__Work request__. Every line from the one with "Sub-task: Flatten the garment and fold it" to the final line of the listing below should be repeated exactly, and only those.

Input data Block Start

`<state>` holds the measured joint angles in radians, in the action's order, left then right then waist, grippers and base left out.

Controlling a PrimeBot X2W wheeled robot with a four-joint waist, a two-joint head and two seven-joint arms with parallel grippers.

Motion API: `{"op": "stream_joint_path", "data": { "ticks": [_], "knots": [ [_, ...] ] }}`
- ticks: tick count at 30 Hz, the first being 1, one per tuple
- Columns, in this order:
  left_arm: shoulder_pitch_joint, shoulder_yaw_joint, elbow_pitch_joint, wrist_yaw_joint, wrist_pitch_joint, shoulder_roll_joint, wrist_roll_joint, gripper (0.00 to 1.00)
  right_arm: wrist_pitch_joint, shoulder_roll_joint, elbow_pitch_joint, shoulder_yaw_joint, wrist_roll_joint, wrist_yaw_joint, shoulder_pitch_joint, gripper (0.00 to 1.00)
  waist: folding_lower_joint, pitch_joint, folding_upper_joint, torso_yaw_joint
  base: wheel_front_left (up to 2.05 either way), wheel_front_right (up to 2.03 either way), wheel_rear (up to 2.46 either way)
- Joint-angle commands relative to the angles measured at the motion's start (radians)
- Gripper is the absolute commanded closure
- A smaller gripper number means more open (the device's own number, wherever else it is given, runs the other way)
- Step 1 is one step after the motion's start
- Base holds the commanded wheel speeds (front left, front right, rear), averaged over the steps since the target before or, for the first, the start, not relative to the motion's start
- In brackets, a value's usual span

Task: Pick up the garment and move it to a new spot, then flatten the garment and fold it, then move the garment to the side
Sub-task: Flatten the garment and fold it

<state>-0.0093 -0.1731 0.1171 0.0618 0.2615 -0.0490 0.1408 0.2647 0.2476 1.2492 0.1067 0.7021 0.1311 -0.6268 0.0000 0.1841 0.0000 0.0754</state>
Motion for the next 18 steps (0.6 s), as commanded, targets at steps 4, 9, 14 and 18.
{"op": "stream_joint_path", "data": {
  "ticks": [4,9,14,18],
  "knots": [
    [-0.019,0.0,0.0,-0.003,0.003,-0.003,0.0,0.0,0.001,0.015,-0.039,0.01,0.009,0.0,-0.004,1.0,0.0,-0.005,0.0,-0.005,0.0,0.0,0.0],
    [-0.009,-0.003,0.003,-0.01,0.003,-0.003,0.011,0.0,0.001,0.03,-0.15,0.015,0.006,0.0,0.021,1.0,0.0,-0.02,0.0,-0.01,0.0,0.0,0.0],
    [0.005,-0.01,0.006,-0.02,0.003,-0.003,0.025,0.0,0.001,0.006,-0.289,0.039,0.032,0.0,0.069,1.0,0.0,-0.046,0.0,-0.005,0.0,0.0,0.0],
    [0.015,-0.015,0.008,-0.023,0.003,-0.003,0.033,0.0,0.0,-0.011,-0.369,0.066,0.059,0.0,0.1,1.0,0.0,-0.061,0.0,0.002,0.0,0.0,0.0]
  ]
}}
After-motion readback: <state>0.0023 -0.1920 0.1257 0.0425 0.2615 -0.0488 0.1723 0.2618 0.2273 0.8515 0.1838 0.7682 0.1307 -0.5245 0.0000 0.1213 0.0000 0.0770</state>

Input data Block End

__Written solution__.
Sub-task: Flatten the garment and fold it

<state>-0.0093 -0.1731 0.1171 0.0618 0.2615 -0.0490 0.1408 0.2647 0.2476 1.2492 0.1067 0.7021 0.1311 -0.6268 0.0000 0.1841 0.0000 0.0754</state>
Motion for the next 18 steps (0.6 s), as commanded, targets at steps 4, 9, 14 and 18.
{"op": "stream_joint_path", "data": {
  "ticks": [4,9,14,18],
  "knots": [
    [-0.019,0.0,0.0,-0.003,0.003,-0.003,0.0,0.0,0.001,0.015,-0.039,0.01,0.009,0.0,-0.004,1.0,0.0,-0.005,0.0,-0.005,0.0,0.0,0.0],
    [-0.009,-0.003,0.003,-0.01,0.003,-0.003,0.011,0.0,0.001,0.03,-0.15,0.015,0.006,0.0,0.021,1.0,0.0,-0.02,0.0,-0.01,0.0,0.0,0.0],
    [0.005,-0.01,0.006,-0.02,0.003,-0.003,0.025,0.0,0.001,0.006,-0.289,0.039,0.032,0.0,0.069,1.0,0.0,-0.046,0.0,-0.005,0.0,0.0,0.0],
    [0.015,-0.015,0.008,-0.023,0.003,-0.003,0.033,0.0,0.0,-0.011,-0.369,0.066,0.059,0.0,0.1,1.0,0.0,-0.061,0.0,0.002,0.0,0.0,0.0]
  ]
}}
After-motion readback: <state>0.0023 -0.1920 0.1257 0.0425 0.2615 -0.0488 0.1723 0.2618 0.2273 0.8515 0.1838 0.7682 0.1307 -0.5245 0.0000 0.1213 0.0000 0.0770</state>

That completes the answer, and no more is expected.